This family foundation is ‘meeting the moment’ with all of its $100 million in assets (podcast)

The Russell Family Foundation is a regional small fry among the giant pension, insurance and sovereign wealth funds in the Net-Zero Asset Owner Alliance, which represents more than $9 trillion in assets. 

Russell, based in Gig Harbor, Wash., near Seattle, accounts for only about $100 million of that total. 

“We can move a little bit faster,” Kathleen Simpson, CEO of the foundation, says on ImpactAlpha’s Agents of Impact podcast. That includes the use of grants, higher-risk “aspirational” investments and the foundation’s convening power. The foundation is the legacy of Jane and George Russell, who sold their investment firm – famous for the Russell 2000 index – to Northwestern Mutual Life in 1999.

“We can be doing some of the modeling that can then, for more regulated funds, smooth the path, perhaps, or be more innovative where they may not have that flexibility.”

The asset owners alliance is the biggest survivor among the industry groupings that formed back in 2019, when ambitions for climate action were high and still climbing. With many corporations and asset managers, not to mention policy makers, in retreat from their climate commitments, The Russell Family Foundation is instead strengthening its 2021 commitment to climate as its “north star.” 

“We are honest that temperature rise will exceed two degrees Celsius, and that’s a clear signal that we need to keep pushing,” says Simpson. “We have decided that addressing climate as a key component of our work is really where we need to stay the course, and that now is not the time to be shifting.”

Carbon value of time

For the three years through 2027, for example, the foundation’s board has approved spending at 10% of the size of the assets, or roughly double the legal minimum. Simpson acknowledged that such a high bar does create challenges for the investment portfolio. 

“But we also are thinking about, ‘What are the opportunities that we have at this moment in time?’” she says. “It’s the carbon value of time. If we invest now, versus waiting until later, will we have a better return on those dollars in terms of the climate impacts that we’re trying to have?”

The Russell Family Foundation has long been an investor in Ecotrust Forest Management, or EFM, a sustainable timber producer based in Portland, as well as Agriculture Capital Management, an investor in farmland and processing for more climate-resilient food production.  

A year ago, Russell moved $19.25 million to Breckinridge Capital, Terra Alpha Investments, and Xponance to further strengthen its climate commitments. In public equities, Terra Alpha is among the first investment managers with a portfolio aligned with the Science Based Target Initiative.

In its aspirational portfolio, Russell provided $250,000 to Dirt Capital, which helps regenerative farmers in western Washington expand their land holdings and their businesses with lease-to-own and other innovative arrangements that aim to keep farmland affordable. The aspirational portfolio is managed in-house, rather than by Russell’s outsourced chief investment officer, or OCIO, AlTi Tiedemann Global.

The foundation has committed to reduce the carbon footprint of its own portfolio to “net zero” by 2035, and has been engaging its top 20 portfolio holdings on their net zero plans. It enlisted the assessment firm Carbon Direct to establish a baseline for the portfolio’s carbon intensity, and the impact monitoring firm Clarity AI to identify opportunities for improvement. 

The foundation has partnered with the shareholder advocacy organization As You Sow to take a more active role in corporate stewardship, including through shareholder resolutions and elections of corporate directors. It manages such votes through Iconik, a proxy voting service that helps asset owners tailor their voting to their investment policies and mission statements. 

Impact LP

Simpson doesn’t shrink from the complexities of carbon accounting and climate investing. With its strategy to help decarbonize hard-to-abate sectors, Russell has invested with Galvanize, which has targeted new approaches to steel, cement and chemical production. In some cases, that means holding companies with high greenhouse gas emissions in order to encourage them to reduce them. 

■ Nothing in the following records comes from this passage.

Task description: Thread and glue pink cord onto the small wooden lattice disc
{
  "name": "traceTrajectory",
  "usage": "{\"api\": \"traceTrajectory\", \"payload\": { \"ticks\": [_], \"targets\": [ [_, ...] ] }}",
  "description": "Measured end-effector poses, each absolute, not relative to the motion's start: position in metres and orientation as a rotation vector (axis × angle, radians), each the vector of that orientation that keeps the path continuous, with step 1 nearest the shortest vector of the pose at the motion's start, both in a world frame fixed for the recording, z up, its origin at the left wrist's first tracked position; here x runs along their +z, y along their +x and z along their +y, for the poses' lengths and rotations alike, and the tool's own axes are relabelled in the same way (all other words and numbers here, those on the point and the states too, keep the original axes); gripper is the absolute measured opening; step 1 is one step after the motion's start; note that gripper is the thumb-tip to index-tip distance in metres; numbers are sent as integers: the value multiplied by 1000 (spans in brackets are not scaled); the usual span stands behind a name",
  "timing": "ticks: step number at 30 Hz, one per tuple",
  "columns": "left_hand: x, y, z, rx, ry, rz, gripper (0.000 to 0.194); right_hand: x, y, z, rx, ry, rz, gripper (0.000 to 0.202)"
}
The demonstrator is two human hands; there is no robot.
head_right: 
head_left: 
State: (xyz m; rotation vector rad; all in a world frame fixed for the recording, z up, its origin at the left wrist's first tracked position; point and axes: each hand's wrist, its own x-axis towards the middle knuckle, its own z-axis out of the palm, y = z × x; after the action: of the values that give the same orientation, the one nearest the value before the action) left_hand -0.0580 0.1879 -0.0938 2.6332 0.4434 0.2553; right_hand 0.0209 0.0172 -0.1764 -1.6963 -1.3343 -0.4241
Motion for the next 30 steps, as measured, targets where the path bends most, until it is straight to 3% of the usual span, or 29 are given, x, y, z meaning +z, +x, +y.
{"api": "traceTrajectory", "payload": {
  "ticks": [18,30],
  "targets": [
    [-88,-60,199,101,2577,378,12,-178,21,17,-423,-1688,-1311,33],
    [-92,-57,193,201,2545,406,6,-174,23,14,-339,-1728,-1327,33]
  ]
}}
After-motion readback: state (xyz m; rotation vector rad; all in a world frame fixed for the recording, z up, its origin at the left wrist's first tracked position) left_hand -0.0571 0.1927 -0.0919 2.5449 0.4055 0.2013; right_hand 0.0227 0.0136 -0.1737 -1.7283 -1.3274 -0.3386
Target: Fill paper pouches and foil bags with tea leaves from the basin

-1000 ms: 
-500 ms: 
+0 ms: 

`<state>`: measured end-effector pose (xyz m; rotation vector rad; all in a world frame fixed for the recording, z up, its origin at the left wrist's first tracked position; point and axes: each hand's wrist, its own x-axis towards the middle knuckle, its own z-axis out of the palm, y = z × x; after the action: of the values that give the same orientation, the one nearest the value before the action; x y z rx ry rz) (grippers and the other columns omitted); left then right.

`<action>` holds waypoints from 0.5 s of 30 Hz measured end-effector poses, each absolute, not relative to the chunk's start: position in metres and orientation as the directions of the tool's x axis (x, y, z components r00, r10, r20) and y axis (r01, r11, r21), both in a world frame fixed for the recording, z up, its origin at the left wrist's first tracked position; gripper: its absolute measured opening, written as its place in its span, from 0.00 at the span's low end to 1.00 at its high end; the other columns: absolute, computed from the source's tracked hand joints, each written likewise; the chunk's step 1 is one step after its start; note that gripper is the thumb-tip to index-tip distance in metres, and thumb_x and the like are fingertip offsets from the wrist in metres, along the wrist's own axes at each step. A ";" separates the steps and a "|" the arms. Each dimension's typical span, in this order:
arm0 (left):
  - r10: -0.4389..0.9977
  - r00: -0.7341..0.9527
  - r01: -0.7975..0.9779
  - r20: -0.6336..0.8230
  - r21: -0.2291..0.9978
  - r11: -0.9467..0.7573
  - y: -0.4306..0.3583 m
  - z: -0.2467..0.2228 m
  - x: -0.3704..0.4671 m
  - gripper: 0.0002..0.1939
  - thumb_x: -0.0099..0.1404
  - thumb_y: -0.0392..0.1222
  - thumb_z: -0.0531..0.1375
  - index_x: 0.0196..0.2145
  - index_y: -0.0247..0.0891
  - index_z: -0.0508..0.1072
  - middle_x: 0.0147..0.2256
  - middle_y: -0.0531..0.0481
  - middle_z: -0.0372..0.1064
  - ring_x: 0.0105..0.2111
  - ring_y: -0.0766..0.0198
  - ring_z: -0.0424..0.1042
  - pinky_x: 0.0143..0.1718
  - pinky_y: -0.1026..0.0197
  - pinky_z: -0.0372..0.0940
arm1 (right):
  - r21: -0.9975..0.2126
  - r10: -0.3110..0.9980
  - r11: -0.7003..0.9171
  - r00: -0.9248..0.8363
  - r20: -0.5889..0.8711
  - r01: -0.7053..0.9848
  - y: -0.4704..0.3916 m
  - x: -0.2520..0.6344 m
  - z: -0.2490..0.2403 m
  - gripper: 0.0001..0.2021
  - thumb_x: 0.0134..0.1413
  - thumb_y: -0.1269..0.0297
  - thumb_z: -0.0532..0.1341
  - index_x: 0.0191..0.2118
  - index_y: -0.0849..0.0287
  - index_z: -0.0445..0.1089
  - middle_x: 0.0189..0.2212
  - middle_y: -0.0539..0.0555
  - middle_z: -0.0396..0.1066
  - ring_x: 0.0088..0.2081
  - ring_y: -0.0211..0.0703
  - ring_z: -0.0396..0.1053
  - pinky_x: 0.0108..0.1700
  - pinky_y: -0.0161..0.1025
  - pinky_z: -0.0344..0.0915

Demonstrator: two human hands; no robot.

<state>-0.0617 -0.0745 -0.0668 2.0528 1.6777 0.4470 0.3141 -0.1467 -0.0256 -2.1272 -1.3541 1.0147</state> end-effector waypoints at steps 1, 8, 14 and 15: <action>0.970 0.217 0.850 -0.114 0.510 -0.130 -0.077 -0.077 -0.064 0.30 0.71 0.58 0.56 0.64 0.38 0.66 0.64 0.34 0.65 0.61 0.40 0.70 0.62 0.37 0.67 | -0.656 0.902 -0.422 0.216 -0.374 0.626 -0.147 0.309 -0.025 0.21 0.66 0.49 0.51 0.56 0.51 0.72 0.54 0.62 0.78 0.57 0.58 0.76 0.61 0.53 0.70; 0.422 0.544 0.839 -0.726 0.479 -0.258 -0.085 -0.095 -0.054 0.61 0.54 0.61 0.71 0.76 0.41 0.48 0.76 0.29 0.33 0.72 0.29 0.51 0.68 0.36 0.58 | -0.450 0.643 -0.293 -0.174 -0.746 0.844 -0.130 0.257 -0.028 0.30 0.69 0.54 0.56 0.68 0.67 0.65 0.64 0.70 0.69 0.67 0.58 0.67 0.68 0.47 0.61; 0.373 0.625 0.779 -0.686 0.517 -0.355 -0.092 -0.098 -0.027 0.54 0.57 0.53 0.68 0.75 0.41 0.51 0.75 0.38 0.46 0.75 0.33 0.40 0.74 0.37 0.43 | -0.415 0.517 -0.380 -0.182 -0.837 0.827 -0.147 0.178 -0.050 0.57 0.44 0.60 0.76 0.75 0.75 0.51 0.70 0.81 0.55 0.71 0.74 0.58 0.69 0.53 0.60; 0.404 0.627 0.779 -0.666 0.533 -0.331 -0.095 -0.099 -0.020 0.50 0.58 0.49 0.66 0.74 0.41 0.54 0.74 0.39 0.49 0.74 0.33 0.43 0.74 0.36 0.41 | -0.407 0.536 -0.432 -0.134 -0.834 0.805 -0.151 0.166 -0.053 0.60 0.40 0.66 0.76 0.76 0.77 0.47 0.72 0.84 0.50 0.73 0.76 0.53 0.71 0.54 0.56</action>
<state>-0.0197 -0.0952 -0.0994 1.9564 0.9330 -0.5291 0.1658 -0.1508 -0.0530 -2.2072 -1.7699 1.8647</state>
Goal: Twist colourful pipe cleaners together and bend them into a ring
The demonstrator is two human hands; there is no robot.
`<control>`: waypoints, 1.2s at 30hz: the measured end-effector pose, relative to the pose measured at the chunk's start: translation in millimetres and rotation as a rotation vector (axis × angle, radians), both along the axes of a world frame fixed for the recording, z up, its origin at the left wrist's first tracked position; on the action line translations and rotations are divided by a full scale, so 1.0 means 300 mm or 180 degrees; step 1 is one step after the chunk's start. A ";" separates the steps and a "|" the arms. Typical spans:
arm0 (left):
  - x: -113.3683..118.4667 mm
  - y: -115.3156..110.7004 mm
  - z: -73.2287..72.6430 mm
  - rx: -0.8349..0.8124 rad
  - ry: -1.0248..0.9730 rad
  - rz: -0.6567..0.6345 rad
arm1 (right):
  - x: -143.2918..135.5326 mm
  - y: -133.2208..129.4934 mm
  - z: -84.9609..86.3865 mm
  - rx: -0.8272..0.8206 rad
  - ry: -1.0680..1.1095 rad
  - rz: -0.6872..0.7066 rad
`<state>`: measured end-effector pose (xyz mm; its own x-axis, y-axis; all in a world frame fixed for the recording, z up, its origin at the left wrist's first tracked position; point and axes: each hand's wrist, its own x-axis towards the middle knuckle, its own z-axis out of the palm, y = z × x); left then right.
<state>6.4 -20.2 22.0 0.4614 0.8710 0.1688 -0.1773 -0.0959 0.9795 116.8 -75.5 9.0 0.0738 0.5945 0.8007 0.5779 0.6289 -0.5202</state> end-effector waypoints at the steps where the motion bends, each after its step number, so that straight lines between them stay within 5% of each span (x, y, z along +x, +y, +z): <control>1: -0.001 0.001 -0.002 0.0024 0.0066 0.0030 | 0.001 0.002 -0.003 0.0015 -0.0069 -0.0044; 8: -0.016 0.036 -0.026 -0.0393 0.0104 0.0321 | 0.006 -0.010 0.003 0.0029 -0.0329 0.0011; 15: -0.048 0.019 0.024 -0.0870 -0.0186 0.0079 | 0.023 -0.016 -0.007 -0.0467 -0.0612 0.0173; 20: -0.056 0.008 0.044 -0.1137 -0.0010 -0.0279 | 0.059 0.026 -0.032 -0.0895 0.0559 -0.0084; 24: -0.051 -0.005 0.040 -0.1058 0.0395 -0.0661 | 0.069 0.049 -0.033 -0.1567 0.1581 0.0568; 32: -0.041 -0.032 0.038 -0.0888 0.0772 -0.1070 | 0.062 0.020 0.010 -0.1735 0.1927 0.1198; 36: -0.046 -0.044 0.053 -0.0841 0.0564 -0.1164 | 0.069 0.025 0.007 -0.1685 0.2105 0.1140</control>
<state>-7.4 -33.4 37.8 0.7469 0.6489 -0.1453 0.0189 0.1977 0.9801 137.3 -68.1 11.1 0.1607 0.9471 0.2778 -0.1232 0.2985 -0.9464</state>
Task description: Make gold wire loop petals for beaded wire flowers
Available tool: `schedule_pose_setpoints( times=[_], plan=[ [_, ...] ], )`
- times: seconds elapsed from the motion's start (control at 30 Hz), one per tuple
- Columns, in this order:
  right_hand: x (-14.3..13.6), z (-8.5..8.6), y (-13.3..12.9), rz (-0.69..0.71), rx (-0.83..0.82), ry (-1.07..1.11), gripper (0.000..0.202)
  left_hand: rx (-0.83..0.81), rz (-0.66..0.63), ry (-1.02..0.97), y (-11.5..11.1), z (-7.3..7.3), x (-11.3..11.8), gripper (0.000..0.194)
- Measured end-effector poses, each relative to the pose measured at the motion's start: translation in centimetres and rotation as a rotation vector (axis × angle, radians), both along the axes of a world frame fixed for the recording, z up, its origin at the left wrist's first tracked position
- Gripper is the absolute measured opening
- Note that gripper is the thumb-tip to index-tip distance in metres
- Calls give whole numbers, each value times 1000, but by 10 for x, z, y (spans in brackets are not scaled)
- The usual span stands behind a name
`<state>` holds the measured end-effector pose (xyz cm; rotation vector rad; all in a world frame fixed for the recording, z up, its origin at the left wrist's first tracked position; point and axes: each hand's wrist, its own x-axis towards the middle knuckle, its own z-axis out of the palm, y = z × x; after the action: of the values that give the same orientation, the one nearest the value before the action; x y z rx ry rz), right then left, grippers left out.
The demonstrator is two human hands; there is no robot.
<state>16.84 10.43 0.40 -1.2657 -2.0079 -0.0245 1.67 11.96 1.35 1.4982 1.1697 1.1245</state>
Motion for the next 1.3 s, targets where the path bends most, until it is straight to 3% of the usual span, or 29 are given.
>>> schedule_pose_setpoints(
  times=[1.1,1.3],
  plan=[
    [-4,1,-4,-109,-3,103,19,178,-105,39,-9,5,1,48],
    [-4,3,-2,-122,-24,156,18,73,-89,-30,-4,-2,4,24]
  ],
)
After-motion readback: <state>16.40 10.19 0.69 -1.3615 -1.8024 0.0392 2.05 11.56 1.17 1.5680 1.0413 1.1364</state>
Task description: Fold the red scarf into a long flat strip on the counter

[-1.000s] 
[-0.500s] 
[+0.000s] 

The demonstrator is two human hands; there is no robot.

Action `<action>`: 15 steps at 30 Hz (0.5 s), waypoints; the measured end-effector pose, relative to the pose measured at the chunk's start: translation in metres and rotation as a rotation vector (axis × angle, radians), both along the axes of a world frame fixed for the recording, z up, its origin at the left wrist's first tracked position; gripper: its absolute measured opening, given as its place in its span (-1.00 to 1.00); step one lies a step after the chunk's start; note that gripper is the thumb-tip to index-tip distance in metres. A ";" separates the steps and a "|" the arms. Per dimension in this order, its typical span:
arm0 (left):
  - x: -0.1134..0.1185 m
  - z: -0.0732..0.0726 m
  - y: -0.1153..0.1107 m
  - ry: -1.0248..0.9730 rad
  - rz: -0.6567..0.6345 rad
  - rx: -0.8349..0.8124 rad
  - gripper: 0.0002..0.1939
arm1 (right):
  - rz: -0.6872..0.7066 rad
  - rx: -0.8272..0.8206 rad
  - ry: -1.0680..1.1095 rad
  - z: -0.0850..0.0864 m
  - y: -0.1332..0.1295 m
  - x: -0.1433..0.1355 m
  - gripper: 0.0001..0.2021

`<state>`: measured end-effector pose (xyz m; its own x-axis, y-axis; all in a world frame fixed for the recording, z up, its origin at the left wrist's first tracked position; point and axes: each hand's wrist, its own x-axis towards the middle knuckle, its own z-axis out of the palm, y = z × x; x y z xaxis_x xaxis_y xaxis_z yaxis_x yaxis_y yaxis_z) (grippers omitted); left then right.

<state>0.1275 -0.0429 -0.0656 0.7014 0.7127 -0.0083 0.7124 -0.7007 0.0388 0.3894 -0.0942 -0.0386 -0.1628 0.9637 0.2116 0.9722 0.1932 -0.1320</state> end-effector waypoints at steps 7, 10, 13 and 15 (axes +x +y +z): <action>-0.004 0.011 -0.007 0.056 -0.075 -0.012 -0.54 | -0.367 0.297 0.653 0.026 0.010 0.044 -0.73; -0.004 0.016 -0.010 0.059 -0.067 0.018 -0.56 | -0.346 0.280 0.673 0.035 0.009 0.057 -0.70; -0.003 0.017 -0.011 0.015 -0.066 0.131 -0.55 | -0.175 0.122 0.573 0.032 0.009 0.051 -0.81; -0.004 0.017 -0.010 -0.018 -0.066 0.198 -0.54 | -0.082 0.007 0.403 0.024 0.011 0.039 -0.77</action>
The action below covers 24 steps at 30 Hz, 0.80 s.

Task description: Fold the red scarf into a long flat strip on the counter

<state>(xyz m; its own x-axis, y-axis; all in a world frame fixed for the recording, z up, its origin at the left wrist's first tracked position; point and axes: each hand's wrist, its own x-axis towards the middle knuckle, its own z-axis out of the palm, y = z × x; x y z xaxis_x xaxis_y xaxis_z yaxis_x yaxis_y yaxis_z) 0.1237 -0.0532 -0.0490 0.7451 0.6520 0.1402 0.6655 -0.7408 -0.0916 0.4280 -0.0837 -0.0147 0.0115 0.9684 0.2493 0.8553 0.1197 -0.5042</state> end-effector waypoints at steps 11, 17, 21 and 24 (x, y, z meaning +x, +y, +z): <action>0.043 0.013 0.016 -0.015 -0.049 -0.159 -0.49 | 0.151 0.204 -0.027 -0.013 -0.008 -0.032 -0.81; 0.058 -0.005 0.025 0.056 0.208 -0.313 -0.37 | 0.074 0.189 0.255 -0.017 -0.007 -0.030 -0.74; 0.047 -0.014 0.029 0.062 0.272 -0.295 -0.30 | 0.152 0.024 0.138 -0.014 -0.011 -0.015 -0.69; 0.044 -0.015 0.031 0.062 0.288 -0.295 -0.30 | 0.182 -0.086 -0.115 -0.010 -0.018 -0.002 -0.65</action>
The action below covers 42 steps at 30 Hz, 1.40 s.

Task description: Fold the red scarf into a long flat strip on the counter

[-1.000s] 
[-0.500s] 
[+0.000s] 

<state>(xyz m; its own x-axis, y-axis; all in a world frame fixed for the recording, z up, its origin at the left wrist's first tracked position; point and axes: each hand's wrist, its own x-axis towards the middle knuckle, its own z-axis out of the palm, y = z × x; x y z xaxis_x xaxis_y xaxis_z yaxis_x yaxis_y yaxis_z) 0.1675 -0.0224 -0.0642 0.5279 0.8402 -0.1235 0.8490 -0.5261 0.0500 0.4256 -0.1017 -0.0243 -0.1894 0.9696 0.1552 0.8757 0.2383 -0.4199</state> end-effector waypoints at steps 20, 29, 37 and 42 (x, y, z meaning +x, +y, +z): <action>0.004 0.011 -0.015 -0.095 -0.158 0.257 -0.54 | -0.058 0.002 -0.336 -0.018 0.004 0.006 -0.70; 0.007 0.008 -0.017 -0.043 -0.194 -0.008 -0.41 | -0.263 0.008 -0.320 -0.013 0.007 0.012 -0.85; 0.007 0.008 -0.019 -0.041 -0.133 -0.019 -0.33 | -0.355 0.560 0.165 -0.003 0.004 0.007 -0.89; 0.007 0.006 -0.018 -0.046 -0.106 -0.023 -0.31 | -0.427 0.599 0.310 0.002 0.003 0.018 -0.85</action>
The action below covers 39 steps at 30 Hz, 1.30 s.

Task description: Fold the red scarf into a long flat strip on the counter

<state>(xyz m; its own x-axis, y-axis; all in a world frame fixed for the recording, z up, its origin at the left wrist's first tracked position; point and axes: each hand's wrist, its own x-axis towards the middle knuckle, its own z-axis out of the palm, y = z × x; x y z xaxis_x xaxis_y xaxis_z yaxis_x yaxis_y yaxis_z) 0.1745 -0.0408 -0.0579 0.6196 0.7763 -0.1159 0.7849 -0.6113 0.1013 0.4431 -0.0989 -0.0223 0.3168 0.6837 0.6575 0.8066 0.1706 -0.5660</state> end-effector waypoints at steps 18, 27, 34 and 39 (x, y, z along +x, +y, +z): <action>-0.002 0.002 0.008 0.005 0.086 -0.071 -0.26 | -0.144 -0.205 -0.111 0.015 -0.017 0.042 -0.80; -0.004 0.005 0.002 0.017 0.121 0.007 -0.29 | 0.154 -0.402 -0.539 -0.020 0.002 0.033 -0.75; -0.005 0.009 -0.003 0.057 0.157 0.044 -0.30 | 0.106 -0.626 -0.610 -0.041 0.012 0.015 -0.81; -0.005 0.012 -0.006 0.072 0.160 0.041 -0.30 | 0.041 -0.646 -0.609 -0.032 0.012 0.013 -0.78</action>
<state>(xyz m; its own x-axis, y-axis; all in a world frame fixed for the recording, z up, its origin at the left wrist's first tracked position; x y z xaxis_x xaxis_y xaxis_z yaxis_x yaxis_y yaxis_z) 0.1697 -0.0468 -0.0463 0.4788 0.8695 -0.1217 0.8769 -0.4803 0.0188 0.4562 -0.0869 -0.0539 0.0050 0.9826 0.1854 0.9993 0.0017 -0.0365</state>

“If we want to have real-world impact, we may need to be willing to have it go up for a while before it will go down, in these hard to abate sectors,” Simpson says. 

The Russell Family Foundation is a founding partner of Impact LP, ImpactAlpha’s platform for asset owners for whom LP stands for “Leadership Potential.”

Simply investing in funds aligned with Russell’s mission is not enough, Simpson says. 

“I want us to take a step up and think about, ‘What is the system? Who are the partners? How can we all be investing in transparency and in partnership for real solutions, versus just looking at our specific portfolio?” she says. 

“And as we’re thinking about our portfolio, and the LPs that we’re working with, that we are all rowing together,” she says. That means about ensuring funds are aligned, “with not only the return targets, but the mission and the impact returns that we’re looking for.”.